Ребята почти все разошлись и многие смеялись, обсуждая меня не в лучшей форме. И все мои "друзья" и весь мой авторитет в один миг... Просто... Развалились.... А у меня в голове было все так не отчётливо, спутано, будто это происходило не со мной! Я, разве это я сижу в этом углу, как дурачок? Прошла минута, все разошлись, а я сидел. Уже прозвенел звонок, а я продолжал торчать здесь.
Рядом с собой я услышал голос Фомовой, нашей замстрасоты — одной из самых модных девчонок в классе. Мать её десять раз разводилась, меняя одну фамилию на другую, постоянно гуляла с кем-то и та уже с десяти лет начала "примерять" на себя образ жизни своей матери. Вечно у нее были какие-то парни, вечно она с ними раставалась, находила новых, даже со старшеклассниками имела какие-то близкие отношения, хотя, я бы не сказал, что она взросло выглядела. Не хочется быть сплетником, но однажды видел как после школы ее встречал какой-то взрослый мужчина и, судя по встрече, нельзя было сказать, что это ее брат или отец. Это ее дело, конечно, и ее мамы, но рядом с ней я чувствую себя наивным ребенком.
— Что ты все стоишь, как дурак, ну честн слово! Лоханулся и все теперь что-ли? — сказала Фомова.
— А что мне ещё делать? Идти в кабинет? Мне уже этого хватило, — холодно отвечал я.
Она сдержала усмешку и, помолчав, сказала.

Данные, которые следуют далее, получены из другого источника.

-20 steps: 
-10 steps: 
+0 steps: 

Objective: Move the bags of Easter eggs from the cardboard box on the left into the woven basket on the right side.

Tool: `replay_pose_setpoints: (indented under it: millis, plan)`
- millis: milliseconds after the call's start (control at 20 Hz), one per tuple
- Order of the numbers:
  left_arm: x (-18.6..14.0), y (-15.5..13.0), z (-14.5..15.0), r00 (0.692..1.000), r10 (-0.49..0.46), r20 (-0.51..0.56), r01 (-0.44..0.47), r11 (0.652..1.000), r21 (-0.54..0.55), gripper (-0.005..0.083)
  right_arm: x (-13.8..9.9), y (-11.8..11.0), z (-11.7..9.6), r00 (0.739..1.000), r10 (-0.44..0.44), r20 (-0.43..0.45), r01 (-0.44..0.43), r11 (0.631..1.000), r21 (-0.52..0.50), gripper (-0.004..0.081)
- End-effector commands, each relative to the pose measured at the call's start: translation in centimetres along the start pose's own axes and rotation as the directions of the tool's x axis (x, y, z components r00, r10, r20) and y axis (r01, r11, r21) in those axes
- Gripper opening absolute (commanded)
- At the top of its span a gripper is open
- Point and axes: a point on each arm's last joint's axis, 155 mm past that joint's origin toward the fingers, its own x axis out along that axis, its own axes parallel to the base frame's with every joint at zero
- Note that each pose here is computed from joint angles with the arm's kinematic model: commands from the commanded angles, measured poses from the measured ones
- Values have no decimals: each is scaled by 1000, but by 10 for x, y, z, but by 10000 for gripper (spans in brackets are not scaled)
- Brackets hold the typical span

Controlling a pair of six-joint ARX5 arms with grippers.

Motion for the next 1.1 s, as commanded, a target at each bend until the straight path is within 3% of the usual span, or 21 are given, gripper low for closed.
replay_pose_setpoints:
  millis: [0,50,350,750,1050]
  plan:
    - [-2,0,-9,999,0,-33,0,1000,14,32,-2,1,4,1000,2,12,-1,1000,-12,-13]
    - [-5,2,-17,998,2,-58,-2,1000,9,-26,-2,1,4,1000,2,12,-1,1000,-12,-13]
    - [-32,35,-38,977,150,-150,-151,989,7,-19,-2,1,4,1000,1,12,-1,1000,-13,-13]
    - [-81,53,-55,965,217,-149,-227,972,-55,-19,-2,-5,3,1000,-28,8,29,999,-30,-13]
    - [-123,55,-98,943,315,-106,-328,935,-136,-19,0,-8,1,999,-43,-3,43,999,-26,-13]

— Дурак ты, Женька! У тебя есть ещё шанс стать лучшим! Всем девчонкам ты нравишься, почему ты не хочешь быть как все? Че ты такой, не материшься, книжечки читаешь, учишься, не куришь... Плюнь ты на это, нафиг тебе это надо? Тебе же легче будет.
— А нафиг мне нужно курить? И что будет легче?
— Ну как че! И с Свинцовым все усмотрится. Белесый, он нормальный мальчик, я с ним гуляла, было дело... Гарантирую, дружбан из него норм будет! — она снова замолчала, словно бы пытаясь принудить себя сказать что-то, и вот, я услышал. — А ты знаешь, как вернуть авторитет? Я здесь в топе, ты заметил? Так вот, если ты будешь со мной встречаться, я из тебя норм пацана сделаю. Пока ты будешь типа под моей опекой, ведь если я захочу, ни один мальчик не посмеет тебя тронуть... Ка-ароч, это твой последний шанс, братан. А так, у тебя нет больше перспектив и из крутого пацанчика ты можешь стать просто чмо. Ну, так ты согласен?
Я промолчал, а потом взглянул на нее, на эту неумело, густо накрашенную девчонку с заинтересованным взглядом. Мне стало тошно.
— Нет, я не согласен, — отвечал я слабым, не своим голосом.
— Взвесь, — чуть сиплым из-за курения голосом отчеканила она.
— Не вижу смысла...
— Ну, твое дело. Как хош! — Фомова наконец удалилась.
— Школа как школа, а я балбес... — пробормотал я — Зачем я только здесь? Как же я теперь ненавижу это все! Ненавижу!
— Я тоже, — услышал я рядом голос Наташки. Она словно тень вышла из дверей кабинета и, подождав, пока я договорюсь с Фомовой, встала рядом.
— Тебе плохо, — сказала она уверенно, — может в медпункт?
— К чему мне это надо? — резко отвечал я.
— Надо, — сказала она едва слышно. — Мне тебя очень жалко и я думаю, тебе лучше уйти с уроков. Я сочувствую тебе, а ты не расстраивайся из-за них, держись... Учителя нет пока и мне кажется, тебе правда лучше уйти домой.
Я недоверчиво взглянул в ее глаза и понял, что мне действительно нечего тут делать. Я решил уйти. Уходя, я кивнул Наташе и, неловко улыбнувшись, зашагал к выходу. Когда уходил, я понимал, что лицо у меня красное... От стыда. Самому себе я вдруг показался предателем Наташи. Ведь я, попытавшись вилиться в общество, пренебрег нашей дружбой...
Я ни у кого не отпрашивался и просто ушел домой.»